Black water touched the sky’s soft velveteen.
She breathed in, then out; felt all at once
all at one with the air of everything.
 
Tears pearled her face, drops on a china cup.
She was of the fine make, bone-fine.
If you asked why she was weeping, she couldn’t say.’
 
I cry when my mother tries to explain her mother,
stars spin above us, frozen bodies miles off.
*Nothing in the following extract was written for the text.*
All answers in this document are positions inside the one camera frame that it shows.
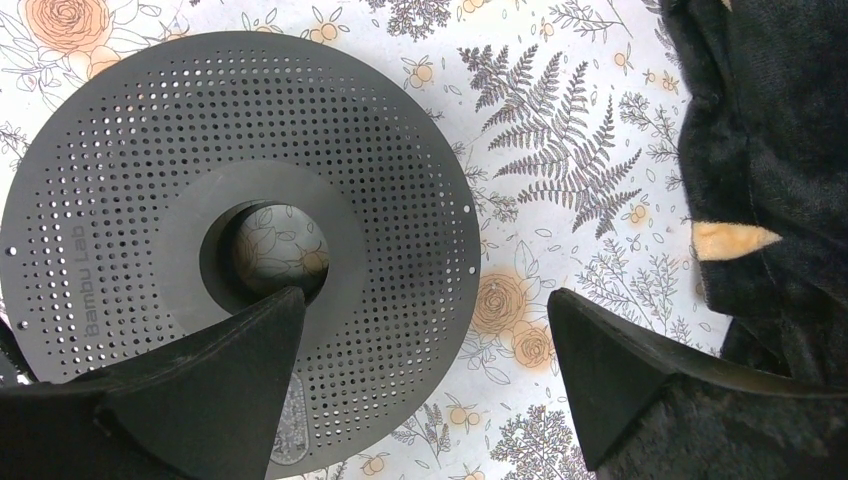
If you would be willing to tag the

This is the last night we will sit on her step.
 
Through the open window, still hanging in the wardrobe,
her dresses listen, old pennies sleeping in their pockets,
their collars starched, skirts pressed and ready for dancing.
 
A Decade, Afterwards, Ballycotton Pier, The Corner House, Iron Dragon, and (I don’t know how to spell) Meningioma are © Victoria Kennefick


Victoria Kennefick’s chapbook, White Whale, won the Munster Literature Fool for Poetry Competition 2014. It was launched as part of the Cork Spring Poetry Festival 2015. A collection of her poems was shortlisted for the prestigious Melita Hume Poetry Prize 2014 judged by Forward Prize winner, Emily Berry. She has also been shortlisted for 2014 Over The Edge New Writer of the Year Award. In 2013 she won the Red Line Book Festival Poetry Prize and was shortlisted for the Bridport and Gregory O’Donoghue Prizes. She was selected to read as part of the Poetry Ireland Introductions Series 2013 and at the Cork Spring Poetry Festival Emerging Writers Reading in February 2014. Her work has been published in The Stinging Fly, Southword, Abridged,The Weary Blues, Malpais Review, The Irish Examiner and Wordlegs. She was a recipient of a Fulbright Scholarship in 2007 and completed her PhD in Literature at University College Cork in 2009. Originally from Shanagarry, Co. Cork, she now lives and works in Kerry. A member of the Listowel Writers’ Week committee and co-coordinator of its New Writers’ Salon, she also chairs the recently established Kerry Women Writers’ Network . She is the recipient of both a Cill Rialaig /Listowel Writers’ Week Residency Award and a Bursary from Kerry County Council this year.